Group wants public to learn about Japanese Knotweed

Japanese Knotweed along the Salmon River Estuary in Oswego County. Photo by Rob Williams
Japanese Knotweed along the Salmon River Estuary in Oswego County.
Photo by Rob Williams

The Salmon River, a major tributary in the eastern basin of Lake Ontario, is a valuable economic and natural resource worthy of protection from the habitat-altering impacts of Japanese Knotweed, an invasive species.

Japanese Knotweed, an invasive plant native to Asia, is an unwelcome plant beginning to dominate the shores of the Salmon River. 

With its ability to grow more than 10 feet high, Japanese Knotweed has become a major obstacle to fishing enthusiasts by blocking access to the Salmon Rivers banks.  

Even worse is its ability to spread quickly and alter the natural ecosystem that supports the rivers fishery and the downstream estuary. 

Instinctively, users of the Salmon River attempt to clear paths in an effort to gain access to the river. The Knotweed plants are cut down by hand or mowed with much of the plant fragments getting directly into the water. 

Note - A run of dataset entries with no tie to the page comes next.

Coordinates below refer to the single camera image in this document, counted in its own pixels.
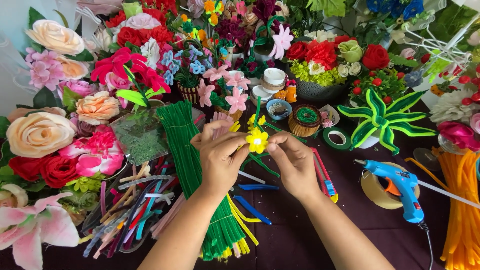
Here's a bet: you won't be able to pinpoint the person's left hand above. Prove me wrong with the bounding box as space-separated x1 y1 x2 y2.
190 120 251 198

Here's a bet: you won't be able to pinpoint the person's right hand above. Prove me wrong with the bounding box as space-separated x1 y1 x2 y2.
266 131 324 204

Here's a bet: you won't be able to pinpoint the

The problem is that the primary way in which this plant spreads is through the germination of plant fragments. Anglers and river enthusiasts cutting and trampling Knotweed to access the river only increases the problem. 

Representatives of the St. Lawrence – Eastern Lake Ontario Partnership for Regional Invasive Species Management (SLELO-PRISM) are doing their part by implementing a Salmon River Initiative. 

The initiative includes three components; 1) Suppression of Japanese Knotweed, 2) Native Plant Restoration and 3) Public Education & Outreach

Due to the widespread nature of existing Japanese Knotweed populations on the river, total elimination of knotweed is not a realistic goal. However, control and management options do exist, even on a river-wide scale. 

One of the partnerships initial steps is to educate the public and to encourage anglers and users of the river to follow a few simple steps to reduce the spread of knotweed. 

1. Learn to identify the Japanese Knotweed plant.

2. Don’t walk through, trample or otherwise disturb knotweed. 

3. Never allow plants or even small pieces of the plant (fragments) to enter the water, move the plants to higher ground after cutting and allow to dry thoroughly in the sun.